*** Dataset content Section Begins ***
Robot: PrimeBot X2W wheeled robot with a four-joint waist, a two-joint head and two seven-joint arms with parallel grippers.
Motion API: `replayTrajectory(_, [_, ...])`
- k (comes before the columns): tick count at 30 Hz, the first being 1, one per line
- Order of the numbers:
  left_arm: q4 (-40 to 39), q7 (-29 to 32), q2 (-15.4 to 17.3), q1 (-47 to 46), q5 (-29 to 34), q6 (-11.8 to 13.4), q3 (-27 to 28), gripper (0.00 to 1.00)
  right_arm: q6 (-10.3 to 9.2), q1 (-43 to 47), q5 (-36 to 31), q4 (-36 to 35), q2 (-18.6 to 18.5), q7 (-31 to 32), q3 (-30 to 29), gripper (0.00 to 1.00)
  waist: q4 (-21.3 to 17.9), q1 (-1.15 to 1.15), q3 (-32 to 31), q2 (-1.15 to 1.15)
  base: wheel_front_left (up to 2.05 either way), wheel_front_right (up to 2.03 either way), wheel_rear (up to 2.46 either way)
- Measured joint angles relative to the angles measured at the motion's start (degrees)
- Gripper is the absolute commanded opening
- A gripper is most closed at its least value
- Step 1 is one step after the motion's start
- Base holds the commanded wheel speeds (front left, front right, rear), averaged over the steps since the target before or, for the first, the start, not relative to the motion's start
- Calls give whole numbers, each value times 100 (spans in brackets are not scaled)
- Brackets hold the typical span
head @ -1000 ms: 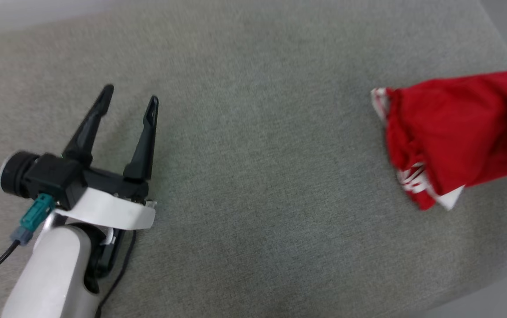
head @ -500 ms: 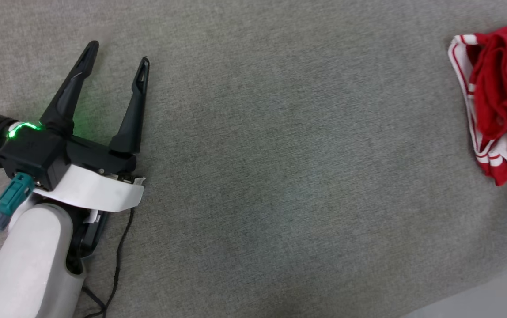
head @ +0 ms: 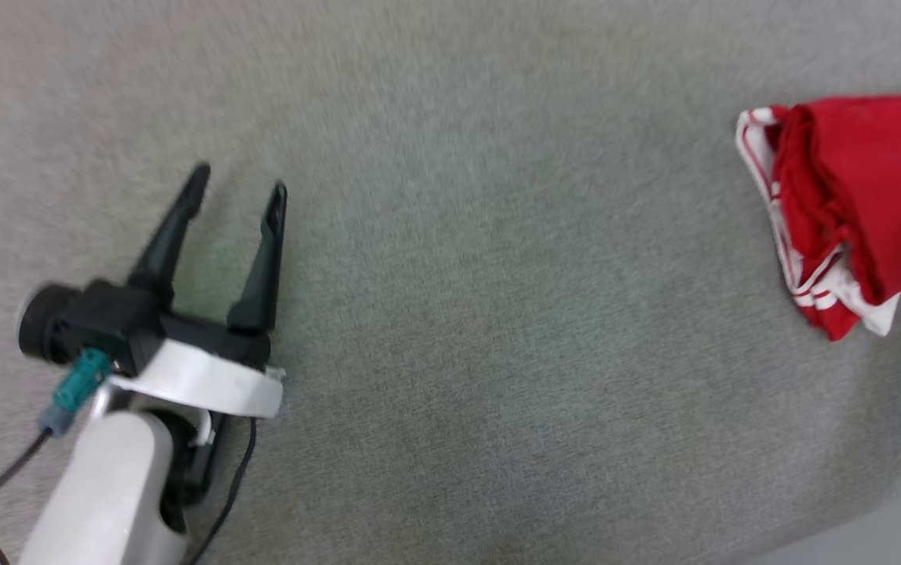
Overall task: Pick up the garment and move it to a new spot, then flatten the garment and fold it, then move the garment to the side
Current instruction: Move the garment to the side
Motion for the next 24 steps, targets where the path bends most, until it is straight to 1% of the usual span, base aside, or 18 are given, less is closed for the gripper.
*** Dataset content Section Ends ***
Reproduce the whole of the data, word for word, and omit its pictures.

Result of the exercise
Robot: PrimeBot X2W wheeled robot with a four-joint waist, a two-joint head and two seven-joint arms with parallel grippers.
Motion API: `replayTrajectory(_, [_, ...])`
- k (comes before the columns): tick count at 30 Hz, the first being 1, one per line
- Order of the numbers:
  left_arm: q4 (-40 to 39), q7 (-29 to 32), q2 (-15.4 to 17.3), q1 (-47 to 46), q5 (-29 to 34), q6 (-11.8 to 13.4), q3 (-27 to 28), gripper (0.00 to 1.00)
  right_arm: q6 (-10.3 to 9.2), q1 (-43 to 47), q5 (-36 to 31), q4 (-36 to 35), q2 (-18.6 to 18.5), q7 (-31 to 32), q3 (-30 to 29), gripper (0.00 to 1.00)
  waist: q4 (-21.3 to 17.9), q1 (-1.15 to 1.15), q3 (-32 to 31), q2 (-1.15 to 1.15)
  base: wheel_front_left (up to 2.05 either way), wheel_front_right (up to 2.03 either way), wheel_rear (up to 2.46 either way)
- Measured joint angles relative to the angles measured at the motion's start (degrees)
- Gripper is the absolute commanded opening
- A gripper is most closed at its least value
- Step 1 is one step after the motion's start
- Base holds the commanded wheel speeds (front left, front right, rear), averaged over the steps since the target before or, for the first, the start, not relative to the motion's start
- Calls give whole numbers, each value times 100 (spans in brackets are not scaled)
- Brackets hold the typical span
head @ -1000 ms: 
head @ -500 ms: 
head @ +0 ms: 
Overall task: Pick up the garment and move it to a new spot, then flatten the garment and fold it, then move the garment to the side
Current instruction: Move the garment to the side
Motion for the next 24 steps, targets where the path bends most, until it is straight to 1% of the usual span, base aside, or 18 are given, less is closed for the gripper.

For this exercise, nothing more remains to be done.